» Excerpts from a dataset
((
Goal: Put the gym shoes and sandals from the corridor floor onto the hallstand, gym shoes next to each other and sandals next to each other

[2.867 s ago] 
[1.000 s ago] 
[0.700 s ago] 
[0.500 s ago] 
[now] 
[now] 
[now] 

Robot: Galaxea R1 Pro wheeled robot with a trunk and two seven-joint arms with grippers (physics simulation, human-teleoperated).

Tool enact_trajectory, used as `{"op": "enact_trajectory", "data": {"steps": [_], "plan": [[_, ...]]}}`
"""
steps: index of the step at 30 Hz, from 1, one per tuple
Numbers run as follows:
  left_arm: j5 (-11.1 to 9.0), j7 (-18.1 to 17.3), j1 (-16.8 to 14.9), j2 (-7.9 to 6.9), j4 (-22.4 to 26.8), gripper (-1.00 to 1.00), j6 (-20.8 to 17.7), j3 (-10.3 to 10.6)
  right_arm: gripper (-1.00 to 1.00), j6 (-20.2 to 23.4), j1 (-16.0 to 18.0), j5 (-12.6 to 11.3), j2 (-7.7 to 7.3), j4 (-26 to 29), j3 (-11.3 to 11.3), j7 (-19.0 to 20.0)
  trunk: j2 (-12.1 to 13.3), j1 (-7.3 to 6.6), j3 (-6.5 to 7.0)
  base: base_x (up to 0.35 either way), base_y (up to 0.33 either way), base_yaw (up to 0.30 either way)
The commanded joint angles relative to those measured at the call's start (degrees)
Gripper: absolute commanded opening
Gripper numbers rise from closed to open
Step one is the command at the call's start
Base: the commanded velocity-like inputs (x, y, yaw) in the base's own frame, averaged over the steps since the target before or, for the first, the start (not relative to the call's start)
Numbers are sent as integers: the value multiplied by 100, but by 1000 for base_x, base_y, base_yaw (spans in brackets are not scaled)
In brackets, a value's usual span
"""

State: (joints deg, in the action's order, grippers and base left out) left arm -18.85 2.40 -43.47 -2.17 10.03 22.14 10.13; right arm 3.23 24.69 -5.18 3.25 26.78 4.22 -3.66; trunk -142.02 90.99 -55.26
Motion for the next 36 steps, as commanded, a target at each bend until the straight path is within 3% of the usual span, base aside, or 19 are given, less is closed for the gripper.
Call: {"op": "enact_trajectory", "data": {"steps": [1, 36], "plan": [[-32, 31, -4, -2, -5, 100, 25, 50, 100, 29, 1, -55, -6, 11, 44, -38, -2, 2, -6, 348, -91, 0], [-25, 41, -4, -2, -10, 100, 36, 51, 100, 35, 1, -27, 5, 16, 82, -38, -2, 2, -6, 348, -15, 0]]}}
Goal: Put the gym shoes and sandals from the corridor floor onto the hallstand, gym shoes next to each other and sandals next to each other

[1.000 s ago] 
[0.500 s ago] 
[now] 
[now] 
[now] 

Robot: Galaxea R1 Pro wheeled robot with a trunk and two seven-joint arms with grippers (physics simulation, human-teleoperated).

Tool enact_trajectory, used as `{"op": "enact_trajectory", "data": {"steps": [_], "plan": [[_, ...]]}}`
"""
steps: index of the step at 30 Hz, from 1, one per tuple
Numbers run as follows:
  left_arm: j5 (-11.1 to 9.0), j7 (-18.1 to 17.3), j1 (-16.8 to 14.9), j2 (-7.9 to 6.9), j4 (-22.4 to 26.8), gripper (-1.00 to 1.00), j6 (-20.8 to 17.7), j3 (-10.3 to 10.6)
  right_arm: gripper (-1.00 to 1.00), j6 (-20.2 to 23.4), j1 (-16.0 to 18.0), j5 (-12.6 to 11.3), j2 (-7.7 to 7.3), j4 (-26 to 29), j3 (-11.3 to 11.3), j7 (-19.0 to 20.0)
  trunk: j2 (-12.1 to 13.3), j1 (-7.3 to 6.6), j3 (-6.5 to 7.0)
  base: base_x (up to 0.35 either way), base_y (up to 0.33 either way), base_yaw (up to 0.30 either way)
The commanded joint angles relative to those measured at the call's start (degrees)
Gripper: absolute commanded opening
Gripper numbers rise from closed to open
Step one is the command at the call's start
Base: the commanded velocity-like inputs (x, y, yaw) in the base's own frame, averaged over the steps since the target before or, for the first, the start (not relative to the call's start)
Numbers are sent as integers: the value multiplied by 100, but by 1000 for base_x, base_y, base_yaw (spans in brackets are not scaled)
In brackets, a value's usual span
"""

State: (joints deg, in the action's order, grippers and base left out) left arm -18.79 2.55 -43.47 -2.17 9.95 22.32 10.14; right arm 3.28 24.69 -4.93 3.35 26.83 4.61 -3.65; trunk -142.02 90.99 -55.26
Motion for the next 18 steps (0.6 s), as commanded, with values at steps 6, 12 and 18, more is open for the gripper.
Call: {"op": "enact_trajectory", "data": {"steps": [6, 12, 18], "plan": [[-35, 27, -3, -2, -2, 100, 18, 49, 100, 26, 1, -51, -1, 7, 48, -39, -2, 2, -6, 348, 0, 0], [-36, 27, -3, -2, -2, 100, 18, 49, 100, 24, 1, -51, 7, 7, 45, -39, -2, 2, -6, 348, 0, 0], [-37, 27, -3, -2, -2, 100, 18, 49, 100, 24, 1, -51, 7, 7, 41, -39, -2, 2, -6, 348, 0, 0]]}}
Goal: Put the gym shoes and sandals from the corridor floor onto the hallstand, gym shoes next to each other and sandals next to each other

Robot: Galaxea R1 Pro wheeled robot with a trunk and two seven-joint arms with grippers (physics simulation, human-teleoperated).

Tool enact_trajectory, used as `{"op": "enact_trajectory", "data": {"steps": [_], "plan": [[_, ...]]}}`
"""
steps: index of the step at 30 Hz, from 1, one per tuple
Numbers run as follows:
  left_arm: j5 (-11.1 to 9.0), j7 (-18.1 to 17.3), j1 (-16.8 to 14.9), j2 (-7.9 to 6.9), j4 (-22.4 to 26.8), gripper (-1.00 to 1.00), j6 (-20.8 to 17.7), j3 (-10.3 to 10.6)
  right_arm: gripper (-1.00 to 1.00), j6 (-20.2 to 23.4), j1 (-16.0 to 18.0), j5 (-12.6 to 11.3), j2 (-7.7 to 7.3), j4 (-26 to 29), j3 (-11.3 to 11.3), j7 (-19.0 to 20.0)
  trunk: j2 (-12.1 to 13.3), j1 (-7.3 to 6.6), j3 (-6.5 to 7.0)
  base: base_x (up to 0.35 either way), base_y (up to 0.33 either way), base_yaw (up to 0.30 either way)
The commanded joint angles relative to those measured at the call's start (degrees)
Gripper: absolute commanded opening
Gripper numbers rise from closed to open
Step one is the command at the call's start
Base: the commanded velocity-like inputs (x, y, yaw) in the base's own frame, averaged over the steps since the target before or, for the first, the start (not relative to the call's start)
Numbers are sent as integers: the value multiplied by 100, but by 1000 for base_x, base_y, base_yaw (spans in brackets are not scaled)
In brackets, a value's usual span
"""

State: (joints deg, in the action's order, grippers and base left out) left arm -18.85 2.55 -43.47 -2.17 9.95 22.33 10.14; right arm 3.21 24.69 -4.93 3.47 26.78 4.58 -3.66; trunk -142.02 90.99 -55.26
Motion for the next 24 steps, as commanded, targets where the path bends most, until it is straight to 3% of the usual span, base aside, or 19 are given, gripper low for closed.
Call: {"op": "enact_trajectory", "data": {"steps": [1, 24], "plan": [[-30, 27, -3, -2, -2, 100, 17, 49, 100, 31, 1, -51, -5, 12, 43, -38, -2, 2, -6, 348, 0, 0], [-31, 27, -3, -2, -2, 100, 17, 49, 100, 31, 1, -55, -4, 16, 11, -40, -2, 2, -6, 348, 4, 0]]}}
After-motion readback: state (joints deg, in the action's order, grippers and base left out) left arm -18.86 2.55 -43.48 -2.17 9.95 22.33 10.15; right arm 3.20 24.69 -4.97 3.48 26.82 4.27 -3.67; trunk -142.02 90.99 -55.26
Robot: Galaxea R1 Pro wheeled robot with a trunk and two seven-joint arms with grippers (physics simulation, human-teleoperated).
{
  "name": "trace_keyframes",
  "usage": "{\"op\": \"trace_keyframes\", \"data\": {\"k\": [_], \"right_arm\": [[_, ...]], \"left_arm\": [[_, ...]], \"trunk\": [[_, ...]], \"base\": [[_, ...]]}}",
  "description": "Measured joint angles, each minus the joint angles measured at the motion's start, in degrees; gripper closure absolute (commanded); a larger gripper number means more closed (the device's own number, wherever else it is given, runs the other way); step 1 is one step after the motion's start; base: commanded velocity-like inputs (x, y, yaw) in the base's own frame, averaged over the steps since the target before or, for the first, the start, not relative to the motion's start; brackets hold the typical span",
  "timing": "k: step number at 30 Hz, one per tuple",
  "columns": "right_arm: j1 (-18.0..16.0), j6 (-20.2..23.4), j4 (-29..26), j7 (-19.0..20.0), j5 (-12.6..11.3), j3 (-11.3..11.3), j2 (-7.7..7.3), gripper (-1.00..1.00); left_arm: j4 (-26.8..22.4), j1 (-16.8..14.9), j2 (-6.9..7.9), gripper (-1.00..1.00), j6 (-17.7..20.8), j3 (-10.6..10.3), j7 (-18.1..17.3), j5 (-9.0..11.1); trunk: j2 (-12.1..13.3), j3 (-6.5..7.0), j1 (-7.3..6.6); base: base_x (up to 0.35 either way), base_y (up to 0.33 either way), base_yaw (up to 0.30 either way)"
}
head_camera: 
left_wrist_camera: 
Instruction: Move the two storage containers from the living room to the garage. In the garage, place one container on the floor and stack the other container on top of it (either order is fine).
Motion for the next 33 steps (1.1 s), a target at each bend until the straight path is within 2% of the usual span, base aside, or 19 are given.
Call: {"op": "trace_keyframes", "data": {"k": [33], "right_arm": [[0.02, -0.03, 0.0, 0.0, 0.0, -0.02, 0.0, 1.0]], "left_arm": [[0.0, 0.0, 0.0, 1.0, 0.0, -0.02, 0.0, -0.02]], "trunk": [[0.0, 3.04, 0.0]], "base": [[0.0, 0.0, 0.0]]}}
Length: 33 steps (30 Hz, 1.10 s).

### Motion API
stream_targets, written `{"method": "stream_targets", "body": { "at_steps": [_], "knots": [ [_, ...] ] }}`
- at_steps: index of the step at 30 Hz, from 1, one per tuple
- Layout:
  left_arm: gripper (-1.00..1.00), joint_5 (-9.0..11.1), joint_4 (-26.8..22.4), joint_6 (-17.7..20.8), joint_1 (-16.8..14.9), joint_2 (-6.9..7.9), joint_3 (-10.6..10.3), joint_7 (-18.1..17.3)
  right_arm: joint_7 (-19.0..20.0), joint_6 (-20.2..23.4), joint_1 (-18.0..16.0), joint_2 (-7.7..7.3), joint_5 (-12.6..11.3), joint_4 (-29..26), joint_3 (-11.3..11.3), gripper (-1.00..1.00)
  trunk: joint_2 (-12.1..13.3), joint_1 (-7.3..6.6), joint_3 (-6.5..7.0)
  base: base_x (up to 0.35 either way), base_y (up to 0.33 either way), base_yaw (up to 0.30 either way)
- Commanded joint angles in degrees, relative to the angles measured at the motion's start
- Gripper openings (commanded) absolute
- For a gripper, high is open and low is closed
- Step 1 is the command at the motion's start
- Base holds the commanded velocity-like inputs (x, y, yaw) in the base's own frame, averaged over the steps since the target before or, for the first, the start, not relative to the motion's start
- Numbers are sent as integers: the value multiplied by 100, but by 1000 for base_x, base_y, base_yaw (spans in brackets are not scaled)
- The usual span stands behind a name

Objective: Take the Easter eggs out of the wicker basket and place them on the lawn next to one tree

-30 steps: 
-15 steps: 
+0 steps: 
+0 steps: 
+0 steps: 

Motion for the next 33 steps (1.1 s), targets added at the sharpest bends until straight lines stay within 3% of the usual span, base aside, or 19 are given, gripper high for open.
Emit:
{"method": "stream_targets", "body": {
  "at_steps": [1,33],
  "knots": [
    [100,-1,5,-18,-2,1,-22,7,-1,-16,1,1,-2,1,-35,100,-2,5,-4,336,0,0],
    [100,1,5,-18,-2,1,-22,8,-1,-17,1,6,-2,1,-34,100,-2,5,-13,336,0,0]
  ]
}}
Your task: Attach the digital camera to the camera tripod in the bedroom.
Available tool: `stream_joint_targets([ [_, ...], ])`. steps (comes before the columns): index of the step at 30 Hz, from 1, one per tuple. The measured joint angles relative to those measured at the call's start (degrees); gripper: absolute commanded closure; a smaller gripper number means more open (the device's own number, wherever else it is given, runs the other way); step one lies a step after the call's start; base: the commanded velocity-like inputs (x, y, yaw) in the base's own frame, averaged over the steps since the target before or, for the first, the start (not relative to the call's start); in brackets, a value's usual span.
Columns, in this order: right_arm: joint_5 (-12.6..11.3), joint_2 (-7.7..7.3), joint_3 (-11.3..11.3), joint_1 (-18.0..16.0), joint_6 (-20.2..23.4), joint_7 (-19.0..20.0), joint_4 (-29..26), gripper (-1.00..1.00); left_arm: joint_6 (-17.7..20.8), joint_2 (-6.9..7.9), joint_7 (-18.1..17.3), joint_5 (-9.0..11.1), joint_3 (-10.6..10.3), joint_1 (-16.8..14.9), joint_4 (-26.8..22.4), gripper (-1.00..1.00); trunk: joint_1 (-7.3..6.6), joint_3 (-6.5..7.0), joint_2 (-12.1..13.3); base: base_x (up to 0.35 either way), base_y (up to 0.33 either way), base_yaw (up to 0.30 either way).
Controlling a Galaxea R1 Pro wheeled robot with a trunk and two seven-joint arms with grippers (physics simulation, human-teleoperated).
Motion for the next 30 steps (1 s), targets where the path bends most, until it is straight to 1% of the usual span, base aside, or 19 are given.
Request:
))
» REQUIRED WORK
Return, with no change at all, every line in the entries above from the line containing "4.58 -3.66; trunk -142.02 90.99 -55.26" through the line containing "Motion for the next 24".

» YOUR SOLUTION
State: (joints deg, in the action's order, grippers and base left out) left arm -18.85 2.55 -43.47 -2.17 9.95 22.33 10.14; right arm 3.21 24.69 -4.93 3.47 26.78 4.58 -3.66; trunk -142.02 90.99 -55.26
Motion for the next 24 steps, as commanded, targets where the path bends most, until it is straight to 3% of the usual span, base aside, or 19 are given, gripper low for closed.

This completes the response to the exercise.